Es necesario investigar más para confirmar si la inhibición farmacológica de la COX-2 afecta a la inflamación de las vías respiratorias y evaluar los mecanismos implicados. Sin embargo, nuestros resultados indican que una inhibición fuerte y sostenida de la COX-2 durante la exposición a alérgenos conduce a una alteración de la función de las vías respiratorias, e invitan a pensar que este efecto está asociado a un aumento de la inflamación subyacente. Nuestra principal aportación consiste en señalar la potencial relevancia de una mayor actividad de los mastocitos relacionada con los efectos observados con el tratamiento con rofecoxib. Finalmente, nuestros datos respaldan la hipótesis de que en el desarrollo del asma alérgica podría haber una regulación anormal de la COX-2.

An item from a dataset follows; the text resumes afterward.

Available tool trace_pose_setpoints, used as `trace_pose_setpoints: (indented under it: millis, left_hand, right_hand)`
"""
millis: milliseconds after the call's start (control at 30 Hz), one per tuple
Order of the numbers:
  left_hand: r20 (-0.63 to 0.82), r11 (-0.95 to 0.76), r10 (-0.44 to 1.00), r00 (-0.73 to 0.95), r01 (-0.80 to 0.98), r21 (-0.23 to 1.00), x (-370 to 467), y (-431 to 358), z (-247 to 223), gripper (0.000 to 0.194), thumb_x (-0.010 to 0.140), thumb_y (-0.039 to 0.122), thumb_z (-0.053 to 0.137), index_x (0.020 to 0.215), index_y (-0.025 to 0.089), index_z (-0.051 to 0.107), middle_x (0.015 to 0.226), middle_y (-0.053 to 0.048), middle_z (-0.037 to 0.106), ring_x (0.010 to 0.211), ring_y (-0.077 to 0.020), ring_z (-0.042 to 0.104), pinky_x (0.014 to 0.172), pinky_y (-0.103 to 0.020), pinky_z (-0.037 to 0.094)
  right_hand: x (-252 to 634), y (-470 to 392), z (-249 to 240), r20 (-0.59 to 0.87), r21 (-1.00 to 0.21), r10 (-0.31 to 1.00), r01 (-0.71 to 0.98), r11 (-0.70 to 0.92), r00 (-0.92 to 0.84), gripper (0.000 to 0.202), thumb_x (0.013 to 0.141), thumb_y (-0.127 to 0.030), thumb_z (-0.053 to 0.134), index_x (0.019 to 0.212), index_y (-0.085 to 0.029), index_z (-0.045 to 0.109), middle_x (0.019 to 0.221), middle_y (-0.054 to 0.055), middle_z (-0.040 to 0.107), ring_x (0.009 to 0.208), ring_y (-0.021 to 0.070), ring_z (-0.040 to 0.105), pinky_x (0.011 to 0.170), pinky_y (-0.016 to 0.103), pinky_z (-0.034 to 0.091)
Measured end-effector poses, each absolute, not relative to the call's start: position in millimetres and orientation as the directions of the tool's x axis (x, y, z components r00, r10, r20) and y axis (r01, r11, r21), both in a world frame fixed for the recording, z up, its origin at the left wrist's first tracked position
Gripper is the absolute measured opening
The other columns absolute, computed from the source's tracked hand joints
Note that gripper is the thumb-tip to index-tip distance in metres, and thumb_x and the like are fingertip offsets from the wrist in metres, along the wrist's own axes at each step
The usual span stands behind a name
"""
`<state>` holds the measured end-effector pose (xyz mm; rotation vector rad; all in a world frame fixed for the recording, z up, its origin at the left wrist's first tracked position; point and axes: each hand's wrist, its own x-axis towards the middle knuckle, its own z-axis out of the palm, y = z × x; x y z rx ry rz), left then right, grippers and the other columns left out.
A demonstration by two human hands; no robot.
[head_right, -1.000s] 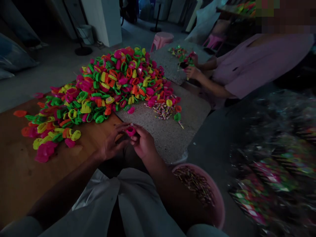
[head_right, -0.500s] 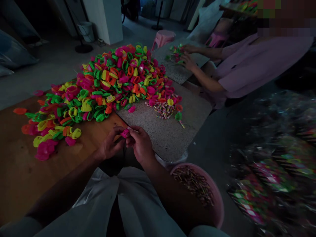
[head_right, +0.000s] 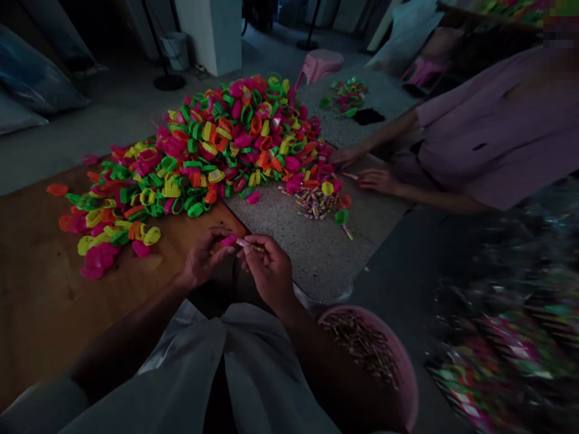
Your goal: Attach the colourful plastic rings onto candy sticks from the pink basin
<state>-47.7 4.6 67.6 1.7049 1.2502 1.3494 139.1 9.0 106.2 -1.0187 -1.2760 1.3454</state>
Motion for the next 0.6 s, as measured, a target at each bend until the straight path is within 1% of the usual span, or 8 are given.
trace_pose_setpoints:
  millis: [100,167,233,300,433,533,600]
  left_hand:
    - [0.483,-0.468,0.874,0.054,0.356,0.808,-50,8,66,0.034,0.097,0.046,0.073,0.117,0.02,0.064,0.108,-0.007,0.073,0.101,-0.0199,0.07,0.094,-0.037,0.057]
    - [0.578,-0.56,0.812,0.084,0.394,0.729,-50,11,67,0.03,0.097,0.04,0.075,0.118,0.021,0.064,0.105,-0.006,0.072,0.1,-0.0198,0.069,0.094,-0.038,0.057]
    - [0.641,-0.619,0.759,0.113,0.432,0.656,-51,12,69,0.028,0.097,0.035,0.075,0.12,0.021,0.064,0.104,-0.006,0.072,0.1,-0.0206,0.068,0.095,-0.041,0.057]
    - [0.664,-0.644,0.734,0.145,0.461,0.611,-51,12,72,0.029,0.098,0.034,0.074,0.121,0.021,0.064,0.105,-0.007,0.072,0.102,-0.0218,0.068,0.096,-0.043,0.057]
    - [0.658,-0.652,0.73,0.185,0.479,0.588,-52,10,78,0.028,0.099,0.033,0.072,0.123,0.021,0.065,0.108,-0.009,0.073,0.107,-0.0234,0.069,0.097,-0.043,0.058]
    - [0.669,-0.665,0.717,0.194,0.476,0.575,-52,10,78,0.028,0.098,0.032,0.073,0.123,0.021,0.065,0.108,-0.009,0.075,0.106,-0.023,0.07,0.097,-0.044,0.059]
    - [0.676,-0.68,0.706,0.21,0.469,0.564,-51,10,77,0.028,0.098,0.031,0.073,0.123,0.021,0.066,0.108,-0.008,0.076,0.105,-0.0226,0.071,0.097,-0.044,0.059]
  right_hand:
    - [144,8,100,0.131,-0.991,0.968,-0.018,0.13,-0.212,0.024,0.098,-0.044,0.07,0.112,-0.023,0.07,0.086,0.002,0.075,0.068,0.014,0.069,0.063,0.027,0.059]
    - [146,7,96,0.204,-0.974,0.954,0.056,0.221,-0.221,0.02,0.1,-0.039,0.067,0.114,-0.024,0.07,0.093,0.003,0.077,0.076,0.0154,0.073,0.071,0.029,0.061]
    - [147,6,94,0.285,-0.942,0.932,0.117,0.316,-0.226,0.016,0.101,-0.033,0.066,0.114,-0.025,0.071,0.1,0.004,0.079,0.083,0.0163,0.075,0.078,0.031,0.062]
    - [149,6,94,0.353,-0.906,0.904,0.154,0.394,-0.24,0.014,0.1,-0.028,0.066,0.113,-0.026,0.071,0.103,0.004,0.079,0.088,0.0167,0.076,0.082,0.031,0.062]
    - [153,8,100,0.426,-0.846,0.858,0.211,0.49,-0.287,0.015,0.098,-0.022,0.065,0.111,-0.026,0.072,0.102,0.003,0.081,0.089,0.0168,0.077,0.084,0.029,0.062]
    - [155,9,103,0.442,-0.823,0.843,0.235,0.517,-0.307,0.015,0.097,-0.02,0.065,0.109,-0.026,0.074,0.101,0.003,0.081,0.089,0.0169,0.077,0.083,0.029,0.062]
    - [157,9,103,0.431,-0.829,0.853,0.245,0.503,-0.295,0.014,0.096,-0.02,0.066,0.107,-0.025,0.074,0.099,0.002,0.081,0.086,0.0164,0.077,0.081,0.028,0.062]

Agradecemos a las Dras. Anna Puigdemont y Maite Martín, de la Universitat Autònoma de Barcelona, su generosa contribución al procedimiento experimental. También queremos dar las gracias al Sr. Pere Losada por su valioso apoyo técnico.
Trabajo financiado por una subvención (FIS PI060592) del Instituto de Salud Carlos III, del Ministerio de Sanidad.